§ WHAT IS BEING ASKED
Repeat word for word every line of the data below, from the first through the line containing "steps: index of", and stop there.

======== INFORMATION GIVEN ========

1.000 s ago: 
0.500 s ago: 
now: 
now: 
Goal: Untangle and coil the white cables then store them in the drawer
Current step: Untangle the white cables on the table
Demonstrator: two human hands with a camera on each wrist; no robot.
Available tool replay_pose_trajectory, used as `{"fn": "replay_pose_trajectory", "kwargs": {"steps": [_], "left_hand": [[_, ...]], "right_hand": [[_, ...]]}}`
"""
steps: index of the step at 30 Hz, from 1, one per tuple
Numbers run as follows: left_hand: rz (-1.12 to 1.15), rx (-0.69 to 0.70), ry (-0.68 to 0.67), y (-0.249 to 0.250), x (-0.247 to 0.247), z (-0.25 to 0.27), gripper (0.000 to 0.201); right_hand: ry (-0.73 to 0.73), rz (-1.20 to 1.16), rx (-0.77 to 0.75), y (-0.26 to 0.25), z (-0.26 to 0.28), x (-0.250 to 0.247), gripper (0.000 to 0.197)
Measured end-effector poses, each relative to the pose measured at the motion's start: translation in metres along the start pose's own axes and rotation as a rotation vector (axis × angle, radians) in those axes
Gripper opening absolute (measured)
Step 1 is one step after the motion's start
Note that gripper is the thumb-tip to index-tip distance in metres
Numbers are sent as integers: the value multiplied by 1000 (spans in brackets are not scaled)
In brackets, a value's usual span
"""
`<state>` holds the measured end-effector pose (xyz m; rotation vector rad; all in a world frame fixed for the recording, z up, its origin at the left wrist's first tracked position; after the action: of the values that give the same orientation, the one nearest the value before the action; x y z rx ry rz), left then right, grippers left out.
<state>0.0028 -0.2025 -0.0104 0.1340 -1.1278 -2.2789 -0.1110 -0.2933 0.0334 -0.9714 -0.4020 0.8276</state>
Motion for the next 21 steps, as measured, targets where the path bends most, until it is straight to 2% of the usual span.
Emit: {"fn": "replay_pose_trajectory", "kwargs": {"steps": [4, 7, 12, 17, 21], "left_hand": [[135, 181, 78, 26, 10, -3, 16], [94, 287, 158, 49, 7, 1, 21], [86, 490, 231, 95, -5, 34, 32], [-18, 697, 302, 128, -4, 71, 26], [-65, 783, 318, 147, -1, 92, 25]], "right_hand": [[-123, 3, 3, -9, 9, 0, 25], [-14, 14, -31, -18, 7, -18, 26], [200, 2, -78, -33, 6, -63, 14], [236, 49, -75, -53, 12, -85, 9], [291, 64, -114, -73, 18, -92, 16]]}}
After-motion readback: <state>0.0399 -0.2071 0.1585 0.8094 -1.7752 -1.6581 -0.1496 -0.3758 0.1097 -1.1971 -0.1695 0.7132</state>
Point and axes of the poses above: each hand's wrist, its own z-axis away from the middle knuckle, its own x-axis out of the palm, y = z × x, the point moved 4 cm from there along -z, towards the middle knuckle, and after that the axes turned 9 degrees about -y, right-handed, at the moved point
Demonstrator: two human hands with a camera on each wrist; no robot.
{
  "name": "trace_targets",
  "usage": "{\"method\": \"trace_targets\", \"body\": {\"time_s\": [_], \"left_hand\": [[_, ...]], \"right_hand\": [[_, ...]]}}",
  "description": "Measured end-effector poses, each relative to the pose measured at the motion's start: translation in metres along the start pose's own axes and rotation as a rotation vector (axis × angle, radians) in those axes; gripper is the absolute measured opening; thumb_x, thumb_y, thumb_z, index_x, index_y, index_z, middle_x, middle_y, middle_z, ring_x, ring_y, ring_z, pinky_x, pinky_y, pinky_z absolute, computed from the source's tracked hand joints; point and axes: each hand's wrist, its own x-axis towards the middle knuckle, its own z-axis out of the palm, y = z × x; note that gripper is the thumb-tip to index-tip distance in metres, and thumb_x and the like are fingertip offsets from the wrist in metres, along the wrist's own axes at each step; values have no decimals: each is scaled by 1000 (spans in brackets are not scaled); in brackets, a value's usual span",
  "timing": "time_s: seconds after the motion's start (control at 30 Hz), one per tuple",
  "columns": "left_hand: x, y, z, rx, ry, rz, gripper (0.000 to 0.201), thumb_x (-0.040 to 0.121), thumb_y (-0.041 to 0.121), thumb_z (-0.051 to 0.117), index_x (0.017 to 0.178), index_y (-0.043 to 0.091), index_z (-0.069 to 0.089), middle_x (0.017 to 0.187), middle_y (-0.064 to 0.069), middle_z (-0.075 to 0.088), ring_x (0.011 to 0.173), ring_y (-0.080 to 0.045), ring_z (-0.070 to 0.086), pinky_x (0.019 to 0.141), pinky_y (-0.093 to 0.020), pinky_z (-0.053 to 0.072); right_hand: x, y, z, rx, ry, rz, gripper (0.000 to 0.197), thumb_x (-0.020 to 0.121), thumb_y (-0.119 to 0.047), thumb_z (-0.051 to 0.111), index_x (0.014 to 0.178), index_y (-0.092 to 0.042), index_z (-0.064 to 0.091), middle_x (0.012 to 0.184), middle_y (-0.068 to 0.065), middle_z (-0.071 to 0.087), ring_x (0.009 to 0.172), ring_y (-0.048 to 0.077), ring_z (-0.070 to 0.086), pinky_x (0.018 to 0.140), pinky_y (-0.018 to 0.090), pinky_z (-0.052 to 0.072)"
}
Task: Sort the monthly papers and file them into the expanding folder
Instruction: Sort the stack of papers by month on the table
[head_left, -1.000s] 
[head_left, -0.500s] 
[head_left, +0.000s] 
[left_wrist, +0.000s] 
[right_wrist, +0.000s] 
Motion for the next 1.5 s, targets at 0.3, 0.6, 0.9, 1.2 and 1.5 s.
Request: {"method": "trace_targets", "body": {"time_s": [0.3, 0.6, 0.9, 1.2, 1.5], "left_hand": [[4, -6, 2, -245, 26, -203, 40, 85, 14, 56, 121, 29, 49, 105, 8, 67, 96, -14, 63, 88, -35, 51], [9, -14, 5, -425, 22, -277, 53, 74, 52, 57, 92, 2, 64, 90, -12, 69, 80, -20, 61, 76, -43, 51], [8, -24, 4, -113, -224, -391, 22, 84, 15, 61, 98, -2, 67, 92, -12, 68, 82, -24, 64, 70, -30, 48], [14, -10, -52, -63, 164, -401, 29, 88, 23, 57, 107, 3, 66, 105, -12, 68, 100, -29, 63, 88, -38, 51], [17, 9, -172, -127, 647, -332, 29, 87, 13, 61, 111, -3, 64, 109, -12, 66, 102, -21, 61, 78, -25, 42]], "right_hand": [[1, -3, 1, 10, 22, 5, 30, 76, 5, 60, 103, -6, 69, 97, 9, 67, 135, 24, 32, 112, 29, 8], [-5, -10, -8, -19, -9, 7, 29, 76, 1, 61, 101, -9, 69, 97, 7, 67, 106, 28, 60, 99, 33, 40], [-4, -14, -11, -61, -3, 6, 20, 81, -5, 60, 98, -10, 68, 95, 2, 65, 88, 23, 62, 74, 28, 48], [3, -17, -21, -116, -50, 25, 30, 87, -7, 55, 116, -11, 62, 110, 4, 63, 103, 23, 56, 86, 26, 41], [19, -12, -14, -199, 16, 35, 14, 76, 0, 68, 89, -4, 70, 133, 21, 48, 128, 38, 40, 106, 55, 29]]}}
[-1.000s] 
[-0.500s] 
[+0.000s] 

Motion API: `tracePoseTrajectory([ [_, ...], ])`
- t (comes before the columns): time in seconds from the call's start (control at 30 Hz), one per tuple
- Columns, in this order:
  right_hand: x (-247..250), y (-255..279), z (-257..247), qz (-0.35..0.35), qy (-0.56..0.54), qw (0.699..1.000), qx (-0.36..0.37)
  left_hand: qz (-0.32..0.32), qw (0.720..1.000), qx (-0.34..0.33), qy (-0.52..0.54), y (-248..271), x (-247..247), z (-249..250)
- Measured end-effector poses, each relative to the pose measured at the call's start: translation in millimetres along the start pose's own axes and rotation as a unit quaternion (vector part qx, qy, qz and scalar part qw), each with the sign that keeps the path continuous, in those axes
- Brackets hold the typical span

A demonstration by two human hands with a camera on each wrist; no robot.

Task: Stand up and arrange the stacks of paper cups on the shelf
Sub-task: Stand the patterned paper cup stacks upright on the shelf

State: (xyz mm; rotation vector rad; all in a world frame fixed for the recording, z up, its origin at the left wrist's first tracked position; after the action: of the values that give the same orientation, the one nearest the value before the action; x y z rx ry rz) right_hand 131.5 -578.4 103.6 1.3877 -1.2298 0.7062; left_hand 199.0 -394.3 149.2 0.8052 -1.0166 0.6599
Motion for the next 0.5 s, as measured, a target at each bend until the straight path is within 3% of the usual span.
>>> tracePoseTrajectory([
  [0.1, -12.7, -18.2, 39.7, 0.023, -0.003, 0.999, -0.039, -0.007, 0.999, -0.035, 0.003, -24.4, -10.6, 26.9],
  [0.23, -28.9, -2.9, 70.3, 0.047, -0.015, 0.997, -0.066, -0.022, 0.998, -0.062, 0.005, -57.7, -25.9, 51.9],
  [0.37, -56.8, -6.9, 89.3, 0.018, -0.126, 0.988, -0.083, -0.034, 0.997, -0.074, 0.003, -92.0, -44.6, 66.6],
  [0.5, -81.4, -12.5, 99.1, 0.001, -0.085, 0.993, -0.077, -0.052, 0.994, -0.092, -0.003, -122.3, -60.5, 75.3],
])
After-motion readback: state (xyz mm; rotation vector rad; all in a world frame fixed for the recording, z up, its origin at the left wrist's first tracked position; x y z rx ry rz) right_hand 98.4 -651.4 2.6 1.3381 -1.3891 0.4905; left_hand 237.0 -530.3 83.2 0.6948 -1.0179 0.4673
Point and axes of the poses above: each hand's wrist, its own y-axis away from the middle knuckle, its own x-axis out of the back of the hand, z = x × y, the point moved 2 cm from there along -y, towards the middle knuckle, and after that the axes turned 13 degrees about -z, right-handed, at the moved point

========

§ RESPONSE AREA
1.000 s ago: 
0.500 s ago: 
now: 
now: 
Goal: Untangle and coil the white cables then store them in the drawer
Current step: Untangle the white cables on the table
Demonstrator: two human hands with a camera on each wrist; no robot.
Available tool replay_pose_trajectory, used as `{"fn": "replay_pose_trajectory", "kwargs": {"steps": [_], "left_hand": [[_, ...]], "right_hand": [[_, ...]]}}`
"""
steps: index of the step at 30 Hz, from 1, one per tuple

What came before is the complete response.